#### EXERCISE INSTRUCTIONS
Would you copy each line of the data below that has "labelling"?

(Beginning of SUPPLIED DATA)

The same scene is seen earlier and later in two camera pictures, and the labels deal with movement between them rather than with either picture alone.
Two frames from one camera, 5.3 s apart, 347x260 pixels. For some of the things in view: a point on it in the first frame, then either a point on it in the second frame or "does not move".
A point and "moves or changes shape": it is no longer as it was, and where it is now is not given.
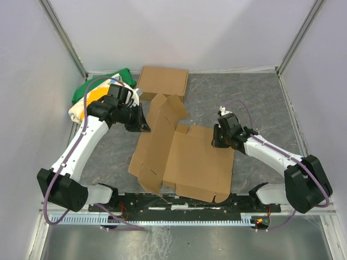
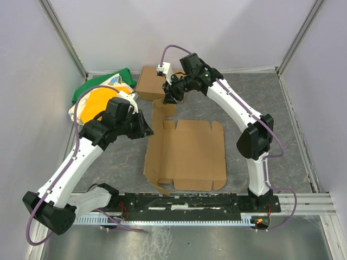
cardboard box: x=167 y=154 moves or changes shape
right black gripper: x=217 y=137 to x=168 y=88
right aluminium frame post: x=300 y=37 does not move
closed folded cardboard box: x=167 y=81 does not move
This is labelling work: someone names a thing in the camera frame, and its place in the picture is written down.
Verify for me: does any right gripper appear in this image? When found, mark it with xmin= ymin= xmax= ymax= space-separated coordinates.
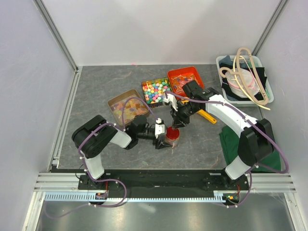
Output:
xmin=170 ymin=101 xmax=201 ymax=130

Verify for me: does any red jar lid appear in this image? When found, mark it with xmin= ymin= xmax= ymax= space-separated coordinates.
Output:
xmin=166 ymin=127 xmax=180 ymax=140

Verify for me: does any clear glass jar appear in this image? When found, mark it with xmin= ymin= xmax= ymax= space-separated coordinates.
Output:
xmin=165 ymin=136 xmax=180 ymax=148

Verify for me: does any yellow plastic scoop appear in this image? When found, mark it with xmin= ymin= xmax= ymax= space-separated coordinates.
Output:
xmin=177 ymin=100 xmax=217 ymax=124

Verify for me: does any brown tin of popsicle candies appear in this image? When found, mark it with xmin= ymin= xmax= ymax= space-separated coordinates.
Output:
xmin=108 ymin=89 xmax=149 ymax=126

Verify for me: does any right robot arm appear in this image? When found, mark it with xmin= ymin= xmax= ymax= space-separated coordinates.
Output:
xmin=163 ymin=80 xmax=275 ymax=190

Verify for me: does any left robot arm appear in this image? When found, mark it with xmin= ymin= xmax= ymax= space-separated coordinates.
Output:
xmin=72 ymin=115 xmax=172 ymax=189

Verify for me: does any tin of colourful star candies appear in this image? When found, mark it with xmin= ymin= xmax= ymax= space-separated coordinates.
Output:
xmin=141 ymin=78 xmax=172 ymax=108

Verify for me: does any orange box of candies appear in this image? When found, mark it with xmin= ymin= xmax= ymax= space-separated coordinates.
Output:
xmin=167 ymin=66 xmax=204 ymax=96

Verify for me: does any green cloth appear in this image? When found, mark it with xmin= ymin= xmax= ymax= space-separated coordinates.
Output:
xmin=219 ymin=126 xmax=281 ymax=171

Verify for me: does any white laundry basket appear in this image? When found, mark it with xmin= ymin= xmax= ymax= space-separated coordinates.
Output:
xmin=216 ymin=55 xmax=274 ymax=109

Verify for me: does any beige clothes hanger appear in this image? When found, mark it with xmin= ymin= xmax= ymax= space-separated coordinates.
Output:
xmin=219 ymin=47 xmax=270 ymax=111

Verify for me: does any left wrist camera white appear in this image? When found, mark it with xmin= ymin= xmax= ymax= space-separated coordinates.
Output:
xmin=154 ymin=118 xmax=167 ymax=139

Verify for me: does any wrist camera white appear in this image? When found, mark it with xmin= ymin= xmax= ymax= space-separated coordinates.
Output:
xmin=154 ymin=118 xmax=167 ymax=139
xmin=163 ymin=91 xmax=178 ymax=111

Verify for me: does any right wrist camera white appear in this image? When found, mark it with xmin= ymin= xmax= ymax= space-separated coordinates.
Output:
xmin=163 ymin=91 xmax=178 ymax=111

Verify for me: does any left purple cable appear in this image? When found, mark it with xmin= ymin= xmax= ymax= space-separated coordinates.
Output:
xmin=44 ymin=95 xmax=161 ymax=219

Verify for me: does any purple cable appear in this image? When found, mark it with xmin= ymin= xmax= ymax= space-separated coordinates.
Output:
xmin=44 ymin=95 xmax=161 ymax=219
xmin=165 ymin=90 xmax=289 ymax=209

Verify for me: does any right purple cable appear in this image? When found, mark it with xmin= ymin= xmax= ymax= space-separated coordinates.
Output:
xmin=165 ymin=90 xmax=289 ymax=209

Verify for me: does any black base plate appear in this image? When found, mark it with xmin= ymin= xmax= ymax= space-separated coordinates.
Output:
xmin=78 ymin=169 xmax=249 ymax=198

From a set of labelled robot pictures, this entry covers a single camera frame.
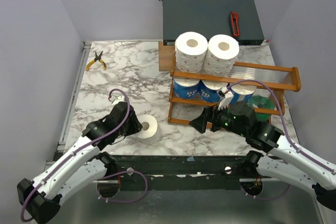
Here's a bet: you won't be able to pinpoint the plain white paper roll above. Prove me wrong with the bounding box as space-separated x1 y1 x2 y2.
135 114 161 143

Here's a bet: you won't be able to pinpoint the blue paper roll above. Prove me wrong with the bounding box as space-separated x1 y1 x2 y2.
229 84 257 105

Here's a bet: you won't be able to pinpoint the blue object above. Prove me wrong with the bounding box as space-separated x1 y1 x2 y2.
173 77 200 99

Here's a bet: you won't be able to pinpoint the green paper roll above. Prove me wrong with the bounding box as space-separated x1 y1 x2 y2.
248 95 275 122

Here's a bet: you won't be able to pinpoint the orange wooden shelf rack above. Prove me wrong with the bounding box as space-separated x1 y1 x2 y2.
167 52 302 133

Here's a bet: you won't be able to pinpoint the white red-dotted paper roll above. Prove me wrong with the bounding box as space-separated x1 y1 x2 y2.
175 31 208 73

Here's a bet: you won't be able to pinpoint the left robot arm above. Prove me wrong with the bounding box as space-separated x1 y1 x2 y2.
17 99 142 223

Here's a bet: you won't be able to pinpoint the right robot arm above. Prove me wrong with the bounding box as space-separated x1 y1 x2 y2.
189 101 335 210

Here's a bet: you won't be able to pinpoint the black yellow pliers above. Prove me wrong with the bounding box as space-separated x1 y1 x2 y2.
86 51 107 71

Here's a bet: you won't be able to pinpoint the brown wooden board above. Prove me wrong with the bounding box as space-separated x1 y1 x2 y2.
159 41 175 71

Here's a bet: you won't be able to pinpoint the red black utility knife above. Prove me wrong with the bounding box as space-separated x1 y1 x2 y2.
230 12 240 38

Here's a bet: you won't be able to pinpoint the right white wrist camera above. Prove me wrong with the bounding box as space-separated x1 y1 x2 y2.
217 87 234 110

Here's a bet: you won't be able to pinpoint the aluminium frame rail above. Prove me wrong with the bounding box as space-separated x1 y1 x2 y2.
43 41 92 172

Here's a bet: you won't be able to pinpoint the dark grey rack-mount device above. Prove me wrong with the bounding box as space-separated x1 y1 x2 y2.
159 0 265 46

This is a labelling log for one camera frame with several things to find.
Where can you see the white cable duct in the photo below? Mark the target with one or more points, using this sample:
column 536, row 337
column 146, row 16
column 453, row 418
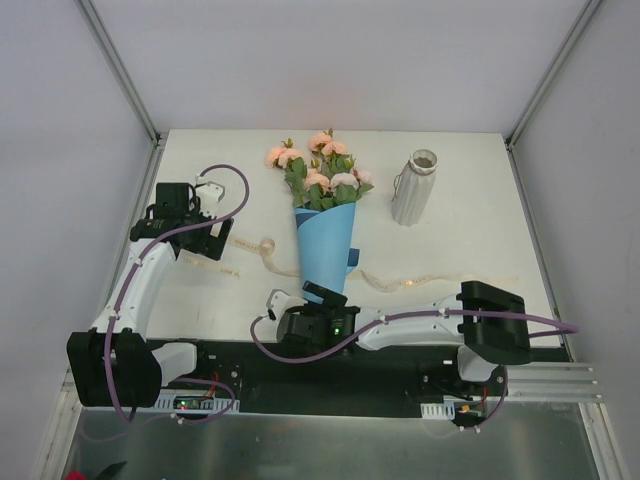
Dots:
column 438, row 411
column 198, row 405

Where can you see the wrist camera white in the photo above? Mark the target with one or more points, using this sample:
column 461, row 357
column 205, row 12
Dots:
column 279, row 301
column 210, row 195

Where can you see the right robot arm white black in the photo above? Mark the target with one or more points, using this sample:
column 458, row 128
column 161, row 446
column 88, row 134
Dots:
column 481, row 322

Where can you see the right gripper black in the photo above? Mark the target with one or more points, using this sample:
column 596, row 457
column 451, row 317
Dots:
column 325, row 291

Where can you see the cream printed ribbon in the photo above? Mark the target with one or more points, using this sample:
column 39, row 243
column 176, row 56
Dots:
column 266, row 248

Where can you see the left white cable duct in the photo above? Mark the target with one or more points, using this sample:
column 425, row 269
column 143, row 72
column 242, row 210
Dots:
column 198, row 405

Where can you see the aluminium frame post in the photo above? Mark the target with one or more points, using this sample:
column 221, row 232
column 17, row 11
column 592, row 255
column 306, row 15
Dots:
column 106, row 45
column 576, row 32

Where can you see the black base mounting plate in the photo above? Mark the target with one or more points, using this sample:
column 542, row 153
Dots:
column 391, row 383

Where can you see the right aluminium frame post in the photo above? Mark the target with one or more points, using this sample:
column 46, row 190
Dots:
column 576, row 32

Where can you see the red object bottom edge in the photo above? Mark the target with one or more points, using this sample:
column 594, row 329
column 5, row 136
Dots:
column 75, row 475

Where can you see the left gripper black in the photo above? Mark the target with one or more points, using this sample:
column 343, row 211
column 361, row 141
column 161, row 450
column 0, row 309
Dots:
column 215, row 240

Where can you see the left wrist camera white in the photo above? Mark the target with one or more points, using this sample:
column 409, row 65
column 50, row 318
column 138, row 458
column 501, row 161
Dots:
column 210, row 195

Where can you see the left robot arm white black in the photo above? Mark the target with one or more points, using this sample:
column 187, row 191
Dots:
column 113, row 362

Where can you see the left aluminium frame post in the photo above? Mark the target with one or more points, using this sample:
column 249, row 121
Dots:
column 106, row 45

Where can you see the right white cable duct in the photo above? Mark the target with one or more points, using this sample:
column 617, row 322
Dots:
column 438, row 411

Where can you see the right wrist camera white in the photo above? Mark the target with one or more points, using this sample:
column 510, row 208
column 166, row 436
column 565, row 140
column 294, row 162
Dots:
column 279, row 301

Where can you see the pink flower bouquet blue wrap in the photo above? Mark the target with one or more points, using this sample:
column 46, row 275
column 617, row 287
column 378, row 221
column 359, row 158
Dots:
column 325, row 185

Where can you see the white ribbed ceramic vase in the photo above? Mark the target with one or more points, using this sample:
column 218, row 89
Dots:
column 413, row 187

(End of SUPPLIED DATA)

#### PROBLEM SOLUTION
This is labelling work: someone names a thing in the camera frame, and its place in the picture is written down.
This is a labelling log for one camera frame with several things to find.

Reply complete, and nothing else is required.